Hi all, in my current role we use Express as our web app framework of choice, which is great but I often feel that someone decided to run JS on the server as a cruel joke, asynchronicity is a pain regardless of how sweet the syntactic sugar is.
Anyway, do you know of any open source alternative web frameworks that are not Javascript based? I am considering Flask as our back end is Python based but does anyone actually use this?
Do you have any other suggestions? (Apart from PHP, I know Laravel is nice but we're not up for PHP).
Aside from not PHP other constraints would be, open source as stated, quick to prototype and iterate, ideally deployable to Heroku but not a deal breaker, choice of view engines would be nice and mature enough so that there are answers on stack overflow for the stumbling blocks we'll find when learning a new framework.
Any help or thoughts would be much appreciated, thanks in advance.
Flask plays well as back-end ..
If your team has Java Skills, then Spring-boot is a super-cool choice.
We use spring as our API back-end for app build on Angular. Spring-boot has support for every cloud aspect, and works super smooth with CI/CD pipelines.
Thanks for the response guys, was looking for some ideas and got a few so great stuff.
To give a bit of context if anyone cares;
Anymore ideas feel free to ping them over, thanks again for the tips really appreciated
Asynchronous code is not about syntactic sugar. It's about the capabilities of having code run and also continue to have other code run.
Otherwise your code becomes synchronous which means your code blocks other code. For back end this is not desirable because you want your code to be able to handle multiple operations.
And yes Flask is used, Dajango as well, there is .Net with C#, there is Ruby on Rails, Spring with Java, other scala alternatives, and my personal favorite Phoenix with Elixir.

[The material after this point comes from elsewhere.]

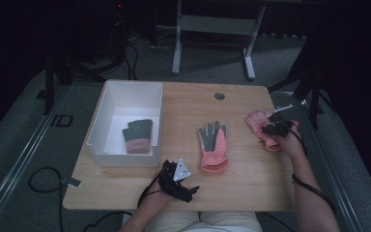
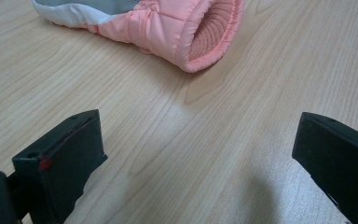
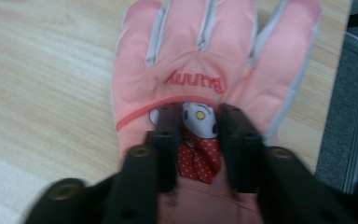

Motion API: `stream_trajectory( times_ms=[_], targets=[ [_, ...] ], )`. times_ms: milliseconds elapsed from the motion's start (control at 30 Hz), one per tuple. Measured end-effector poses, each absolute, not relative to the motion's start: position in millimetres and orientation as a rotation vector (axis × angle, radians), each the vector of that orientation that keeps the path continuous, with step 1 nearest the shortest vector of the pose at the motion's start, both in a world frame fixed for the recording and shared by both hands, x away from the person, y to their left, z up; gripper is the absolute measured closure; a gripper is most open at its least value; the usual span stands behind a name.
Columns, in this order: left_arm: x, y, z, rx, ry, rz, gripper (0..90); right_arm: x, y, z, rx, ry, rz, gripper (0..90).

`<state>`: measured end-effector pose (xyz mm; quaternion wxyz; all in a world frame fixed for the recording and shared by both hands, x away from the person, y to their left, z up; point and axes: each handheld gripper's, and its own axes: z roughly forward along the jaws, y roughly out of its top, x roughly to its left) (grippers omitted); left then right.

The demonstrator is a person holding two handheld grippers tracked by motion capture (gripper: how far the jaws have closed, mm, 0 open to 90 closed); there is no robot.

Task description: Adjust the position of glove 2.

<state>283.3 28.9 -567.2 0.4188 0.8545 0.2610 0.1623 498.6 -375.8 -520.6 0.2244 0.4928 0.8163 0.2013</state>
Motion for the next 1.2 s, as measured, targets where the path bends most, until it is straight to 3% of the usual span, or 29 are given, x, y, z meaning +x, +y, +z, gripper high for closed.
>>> stream_trajectory(
  times_ms=[133, 300, 567, 833, 1200],
  targets=[
    [284.0, 29.8, -566.8, 2.134, 0.658, 0.403, 1.4, 497.1, -376.7, -513.6, 1.451, 2.203, 0.578, 85.5],
    [284.5, 29.4, -567.0, 2.136, 0.662, 0.405, 1.4, 484.7, -373.1, -493.4, 1.504, 2.128, 0.643, 86.7],
    [283.5, 29.1, -566.7, 2.136, 0.658, 0.409, 1.4, 431.4, -356.1, -439.0, 1.585, 1.971, 0.805, 86.7],
    [283.5, 29.4, -566.2, 2.134, 0.658, 0.407, 1.4, 388.8, -338.8, -443.2, 1.641, 1.968, 0.845, 86.7],
    [283.9, 29.8, -566.1, 2.135, 0.653, 0.411, 1.4, 368.2, -318.5, -460.6, 1.638, 1.973, 0.845, 86.5]
  ],
)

But like other answers you really need to specify what you are doing to get a better answer. All these frameworks are better suited for certain applications. Heads up though Phoenix was created to replace Rails. Even Elixir was designed for easy transition for Ruby coders.
Abc
Web developer, designer. Music enthusiast
I think you're missing the entire point.
First, what do you want to build? A web backend that's fast? Productive? Scalable? Or a combination?
Secondly, what languages do you know? Which of them do you think can get the job done? Has python ever made you fast in building stuff. Has Javascript made you more productive?
Next, get the best framework that gets it done. There are lots of framework out there for a reason. Or write your own, if not.